Doctors are still administering high dose, three-drug-anti-AIDS cocktail to the nine-month-old, so it is too early to tell if child is in remission. However, the three-year-old Mississippi child stopped receiving antiretroviral treatments about two years ago.
Encouraged by the Mississippi case, doctors around the world are racing to duplicate the successful outcome. There might even be eight more similar cases in Canada and South Africa, according to a leading researcher. But experts say that more research needs to be conducted before new standards for treating HIV-positive born babies can be put into action.
“Taking kids off antiretroviral therapy intentionally is not standard of care,” Dr Persaud warned during her presentation at the conference.
“This has to be done in a clinical trial setting, because really the only way we can prove that we’ve accomplished remission in these cases is by taking them off treatment, and that’s not without risks.”
A clinical trial designed to test the effectiveness of this early treatment technique on infants born with HIV is set to begin in the next couple of months, CNN reported.
While the trial will take several years of observing the babies to determine whether the treatment has worked, if it does work, the current procedure for treating HIV-positive born babies would receive a massive revision.
“This could lead to major changes, for two reasons,” Dr.
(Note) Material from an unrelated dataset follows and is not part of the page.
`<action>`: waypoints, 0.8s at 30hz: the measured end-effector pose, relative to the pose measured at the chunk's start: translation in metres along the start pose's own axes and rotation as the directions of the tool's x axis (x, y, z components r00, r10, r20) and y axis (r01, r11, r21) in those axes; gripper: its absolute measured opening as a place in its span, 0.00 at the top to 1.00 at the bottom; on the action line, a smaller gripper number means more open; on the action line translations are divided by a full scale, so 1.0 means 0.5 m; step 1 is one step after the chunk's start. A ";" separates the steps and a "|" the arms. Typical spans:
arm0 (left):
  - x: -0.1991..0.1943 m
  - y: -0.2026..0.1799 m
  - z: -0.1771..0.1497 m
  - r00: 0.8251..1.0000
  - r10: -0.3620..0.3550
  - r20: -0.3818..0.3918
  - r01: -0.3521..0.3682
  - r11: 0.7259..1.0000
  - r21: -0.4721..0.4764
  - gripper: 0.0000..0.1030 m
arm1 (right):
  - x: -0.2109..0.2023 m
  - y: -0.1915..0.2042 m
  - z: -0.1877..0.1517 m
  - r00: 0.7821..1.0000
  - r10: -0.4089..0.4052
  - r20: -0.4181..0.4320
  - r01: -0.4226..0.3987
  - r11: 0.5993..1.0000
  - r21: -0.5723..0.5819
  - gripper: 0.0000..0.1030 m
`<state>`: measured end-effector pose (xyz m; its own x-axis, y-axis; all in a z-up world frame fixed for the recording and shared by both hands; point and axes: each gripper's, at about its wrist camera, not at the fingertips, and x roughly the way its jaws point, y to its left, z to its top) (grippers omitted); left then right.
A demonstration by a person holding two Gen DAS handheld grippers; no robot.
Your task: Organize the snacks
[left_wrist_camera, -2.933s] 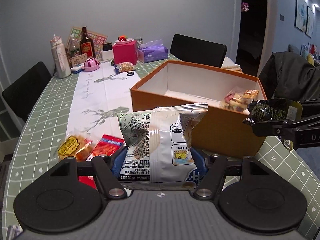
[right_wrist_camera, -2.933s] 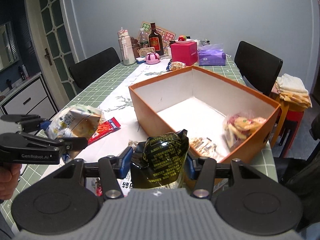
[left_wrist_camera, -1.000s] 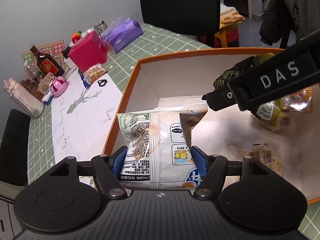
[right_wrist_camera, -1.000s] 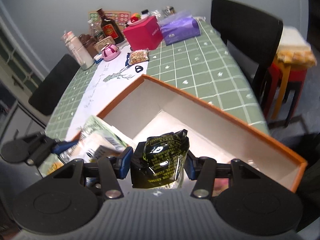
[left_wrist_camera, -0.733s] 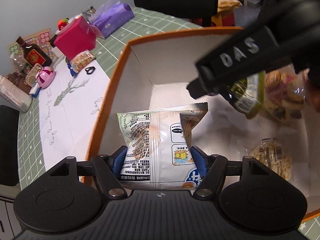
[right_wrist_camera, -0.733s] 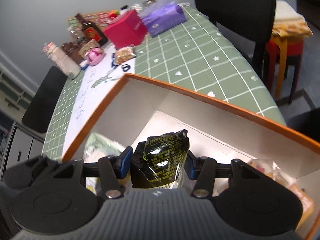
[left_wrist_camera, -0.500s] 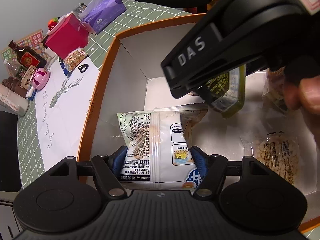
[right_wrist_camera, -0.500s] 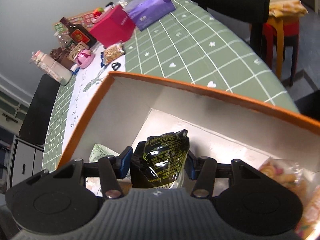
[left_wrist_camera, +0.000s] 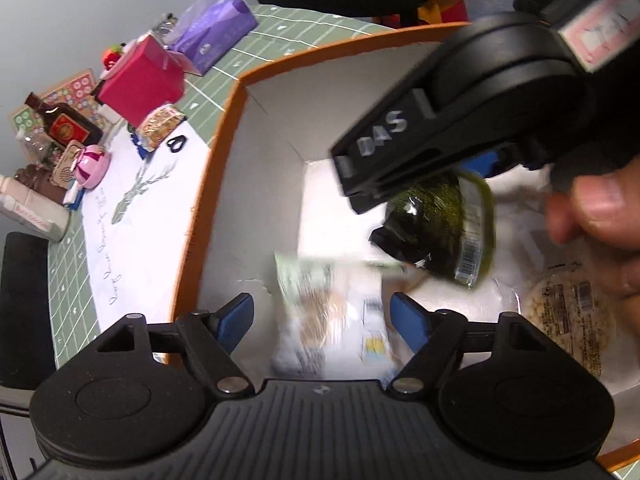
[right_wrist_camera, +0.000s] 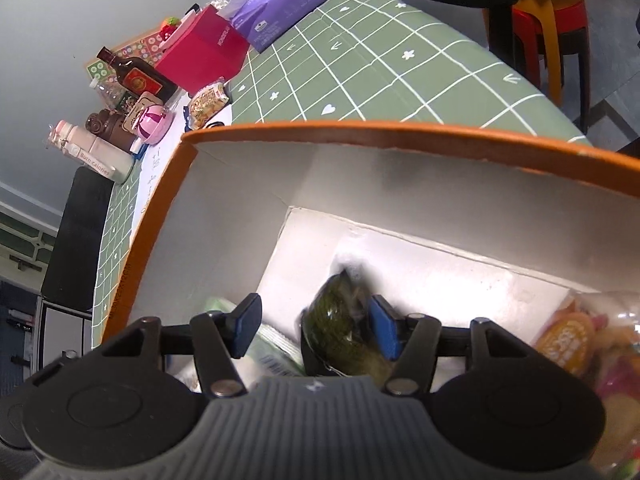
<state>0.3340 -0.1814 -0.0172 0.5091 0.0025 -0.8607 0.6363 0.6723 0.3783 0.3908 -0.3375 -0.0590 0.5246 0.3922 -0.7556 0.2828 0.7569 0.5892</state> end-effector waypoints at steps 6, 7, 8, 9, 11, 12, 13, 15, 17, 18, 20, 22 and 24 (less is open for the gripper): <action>-0.026 0.016 0.000 1.000 -0.014 0.018 0.015 0.999 -0.043 0.11 | -0.031 -0.003 -0.005 1.000 -0.005 0.015 0.005 1.000 -0.008 0.43; -0.032 0.016 -0.001 1.000 -0.011 0.022 0.012 0.999 -0.042 0.11 | -0.037 -0.003 -0.005 1.000 -0.006 0.018 0.006 1.000 -0.009 0.43; -0.037 0.016 -0.002 1.000 -0.009 0.024 0.010 0.999 -0.040 0.11 | -0.042 -0.002 -0.002 1.000 -0.007 0.021 0.007 1.000 -0.010 0.43; -0.045 0.015 -0.004 1.000 -0.006 0.027 0.007 0.999 -0.037 0.11 | -0.049 0.000 -0.003 1.000 -0.008 0.026 0.008 1.000 -0.012 0.43; -0.061 0.013 -0.007 0.999 0.006 0.037 -0.005 0.999 -0.032 0.11 | -0.067 0.003 -0.005 0.999 -0.009 0.035 0.010 1.000 -0.020 0.43; -0.069 0.013 -0.007 0.999 0.014 0.041 -0.013 0.999 -0.031 0.11 | -0.077 0.005 -0.007 0.999 -0.009 0.040 0.010 1.000 -0.026 0.43; -0.077 0.014 -0.008 0.999 0.019 0.045 -0.017 0.999 -0.032 0.11 | -0.087 0.009 -0.008 0.999 -0.010 0.046 0.011 0.999 -0.030 0.43; -0.093 0.016 -0.010 0.998 0.025 0.054 -0.023 0.999 -0.035 0.11 | -0.107 0.015 -0.011 0.998 -0.009 0.057 0.011 0.999 -0.038 0.43; -0.111 0.017 -0.012 0.997 0.035 0.063 -0.032 0.999 -0.037 0.11 | -0.129 0.024 -0.014 0.998 -0.007 0.069 0.010 0.999 -0.048 0.43; -0.120 0.017 -0.013 0.997 0.039 0.068 -0.037 0.999 -0.037 0.11 | -0.139 0.029 -0.016 0.997 -0.005 0.075 0.009 0.999 -0.054 0.43; -0.141 0.016 -0.017 0.995 0.052 0.080 -0.049 0.998 -0.036 0.11 | -0.162 0.039 -0.019 0.996 -0.003 0.089 0.009 0.998 -0.064 0.43; -0.162 0.016 -0.021 0.994 0.066 0.092 -0.063 0.997 -0.036 0.11 | -0.184 0.053 -0.025 0.995 -0.001 0.101 0.009 0.997 -0.077 0.43; -0.184 0.016 -0.027 0.991 0.078 0.104 -0.075 0.996 -0.039 0.11 | -0.204 0.064 -0.033 0.994 0.000 0.114 0.011 0.996 -0.092 0.43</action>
<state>0.2844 -0.1664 0.0603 0.6152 -0.0222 -0.7881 0.5732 0.6989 0.4278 0.3331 -0.3447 0.0325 0.6123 0.3302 -0.7183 0.2133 0.8059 0.5523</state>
Anthony S. Fauci, executive director of the National Institute for Allergy and Infectious Diseases told The New York Times.
“Both for the welfare of the child, and because it is a huge proof of concept that you can cure someone if you can treat them early enough.”
An estimated 250,000 babies are born infected with HIV each year across the globe, with the U.S. accounting for fewer than 200 of those cases, The New York Times reported. Researchers estimate that more than 34 million people worldwide are infected with the human immunodeficiency virus, which weakens the body’s immune system and leads to AIDS.